I was using this routine to get the nodes:
string page = ConfigurationManager.AppSettings["url"];
webBrowser1.Navigate(page);
string directory = Directory.GetCurrentDirectory();
StreamReader myReader = new StreamReader(webBrowser1.DocumentStream);
StreamWriter myWriter = new StreamWriter(directory + @"\pageSource.txt");
while (myReader.Peek() >= 0)
{
myWriter.WriteLine(myReader.ReadLine());
}
myWriter.Close();
myReader.Close();
The file pageSource.txt doesnt have all the lines in the original html source.

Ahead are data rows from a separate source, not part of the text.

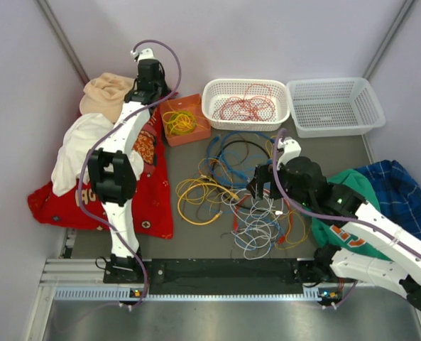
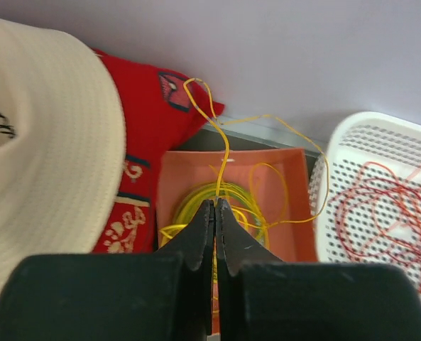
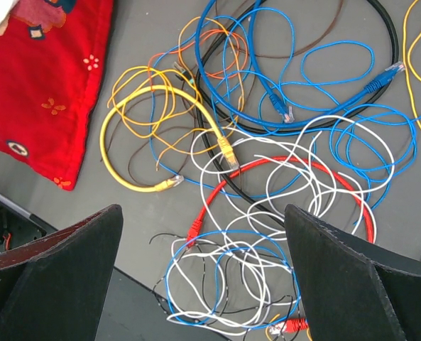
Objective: Untangle the cables
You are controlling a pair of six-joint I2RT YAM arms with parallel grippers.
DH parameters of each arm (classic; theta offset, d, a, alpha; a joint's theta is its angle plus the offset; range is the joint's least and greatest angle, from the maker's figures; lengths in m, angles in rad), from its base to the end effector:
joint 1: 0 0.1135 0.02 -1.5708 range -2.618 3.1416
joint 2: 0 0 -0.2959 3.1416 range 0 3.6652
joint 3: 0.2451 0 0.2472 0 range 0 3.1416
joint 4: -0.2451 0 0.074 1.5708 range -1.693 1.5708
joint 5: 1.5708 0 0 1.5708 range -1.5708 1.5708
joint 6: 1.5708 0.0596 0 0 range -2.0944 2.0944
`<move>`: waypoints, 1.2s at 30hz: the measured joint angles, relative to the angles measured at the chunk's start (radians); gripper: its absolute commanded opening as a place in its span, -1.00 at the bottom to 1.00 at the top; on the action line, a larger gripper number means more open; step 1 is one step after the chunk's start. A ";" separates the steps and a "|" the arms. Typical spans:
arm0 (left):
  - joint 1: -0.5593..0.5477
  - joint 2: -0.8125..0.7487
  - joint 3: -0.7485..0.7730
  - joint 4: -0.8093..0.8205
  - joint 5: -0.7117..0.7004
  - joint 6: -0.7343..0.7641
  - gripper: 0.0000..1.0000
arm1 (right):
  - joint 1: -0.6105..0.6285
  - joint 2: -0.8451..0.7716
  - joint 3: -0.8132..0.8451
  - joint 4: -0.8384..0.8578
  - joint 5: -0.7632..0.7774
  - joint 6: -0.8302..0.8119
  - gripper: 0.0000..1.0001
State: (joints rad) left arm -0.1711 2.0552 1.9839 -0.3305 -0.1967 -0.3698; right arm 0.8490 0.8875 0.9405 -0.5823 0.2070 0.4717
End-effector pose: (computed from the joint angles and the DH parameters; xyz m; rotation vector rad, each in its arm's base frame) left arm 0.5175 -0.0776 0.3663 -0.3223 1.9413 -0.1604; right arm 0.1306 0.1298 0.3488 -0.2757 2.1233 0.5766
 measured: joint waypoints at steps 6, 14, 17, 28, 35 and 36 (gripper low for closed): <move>0.000 -0.022 -0.065 0.116 -0.157 0.102 -1.00 | 0.000 0.026 0.000 0.015 0.002 -0.001 0.89; -0.019 -0.099 -0.185 0.388 -0.295 0.277 -1.00 | 0.000 0.036 0.000 0.015 0.002 -0.007 0.89; -0.047 -0.105 -0.219 0.518 -0.324 0.368 -1.00 | 0.000 0.036 0.000 0.015 0.003 -0.007 0.89; -0.207 -0.044 -0.402 0.909 -0.413 0.682 -1.00 | 0.000 0.041 0.000 0.015 0.013 -0.008 0.89; -0.207 -0.002 -0.460 0.984 -0.483 0.792 -1.00 | 0.000 0.042 0.000 0.016 0.017 -0.017 0.89; -0.202 -0.003 -0.460 0.998 -0.488 0.799 -1.00 | 0.000 0.042 0.000 0.017 0.017 -0.018 0.89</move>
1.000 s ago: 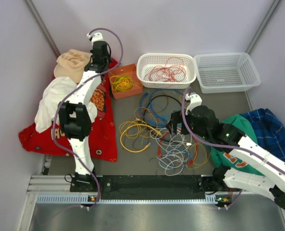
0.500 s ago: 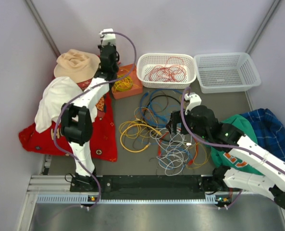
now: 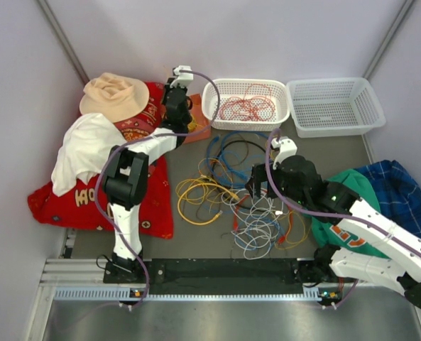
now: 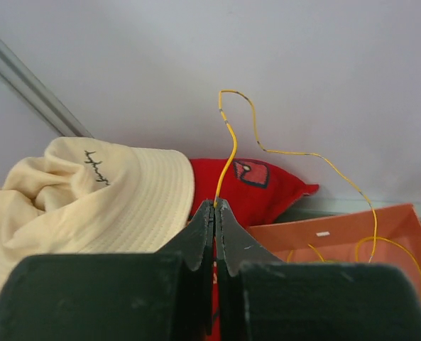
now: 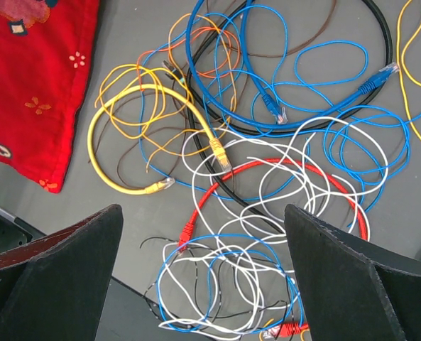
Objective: Untangle the cables
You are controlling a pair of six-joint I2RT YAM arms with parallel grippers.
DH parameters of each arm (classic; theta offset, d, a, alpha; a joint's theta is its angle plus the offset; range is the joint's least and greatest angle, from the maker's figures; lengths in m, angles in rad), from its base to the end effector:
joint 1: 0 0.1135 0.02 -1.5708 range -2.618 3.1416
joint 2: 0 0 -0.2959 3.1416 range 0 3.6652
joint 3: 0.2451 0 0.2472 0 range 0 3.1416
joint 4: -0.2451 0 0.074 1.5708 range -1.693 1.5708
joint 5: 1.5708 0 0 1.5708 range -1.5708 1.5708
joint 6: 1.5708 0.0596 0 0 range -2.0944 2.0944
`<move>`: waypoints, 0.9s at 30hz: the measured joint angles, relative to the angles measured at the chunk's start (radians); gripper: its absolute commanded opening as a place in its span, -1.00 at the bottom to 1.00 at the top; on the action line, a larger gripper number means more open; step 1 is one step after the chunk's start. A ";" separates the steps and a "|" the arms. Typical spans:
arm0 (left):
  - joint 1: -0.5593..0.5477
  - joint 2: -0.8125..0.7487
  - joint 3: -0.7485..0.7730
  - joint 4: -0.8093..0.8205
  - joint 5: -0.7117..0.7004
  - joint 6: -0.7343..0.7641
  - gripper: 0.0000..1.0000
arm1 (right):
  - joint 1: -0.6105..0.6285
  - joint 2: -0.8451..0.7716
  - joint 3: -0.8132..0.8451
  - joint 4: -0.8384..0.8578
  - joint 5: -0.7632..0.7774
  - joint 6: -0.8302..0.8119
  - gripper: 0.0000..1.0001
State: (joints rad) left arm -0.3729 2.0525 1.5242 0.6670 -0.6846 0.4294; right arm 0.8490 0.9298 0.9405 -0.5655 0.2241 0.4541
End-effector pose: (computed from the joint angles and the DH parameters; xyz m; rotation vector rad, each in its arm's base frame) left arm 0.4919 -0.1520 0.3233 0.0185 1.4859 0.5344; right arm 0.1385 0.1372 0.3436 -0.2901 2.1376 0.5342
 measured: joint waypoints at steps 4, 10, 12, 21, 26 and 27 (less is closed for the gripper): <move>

For example, this is the pageSource.txt content:
<!DOCTYPE HTML PUBLIC "-//W3C//DTD HTML 4.01 Frameset//EN">
<html>
<head>
<meta http-equiv="Content-Type" content="text/html; charset=UTF-8">
<noscript>
<meta HTTP-EQUIV="REFRESH" CONTENT="0;URL=index.jsp?noscript=1">
</noscript>
<title>Page</title>
</head>
<frameset id="indexFramst" onload="onloadHandler()" rows="135,24,*" frameborder="0" framespacing="0" border=0 spacing=0>
<frame name="Banner" title="Banner" src='banner.html' tabIndex="3" marginwidth="0" marginheight="0" scrolling="no" frameborder="0" noresize=0>
<frame name="Search" title="Toolbar" src='archive=100' marginwidth="0" marginheight="0" scrolling="no" frameborder="0" noresize=0>
<frame name="Bingo" title="BINGO" src='bingo.Html' marginwidth="0" marginheight="0" scrolling="no" frameborder="0" >
</frameset>
</html>
Each <frame>
tag must have a end and child items, but the document of the webBrowser1 doesn't retrieve this child.
The original page contains in each frame tag <html>
tags with another nested html documents.
If somebody knows why I cant retrieve this nodes I will be very thankful for the tip.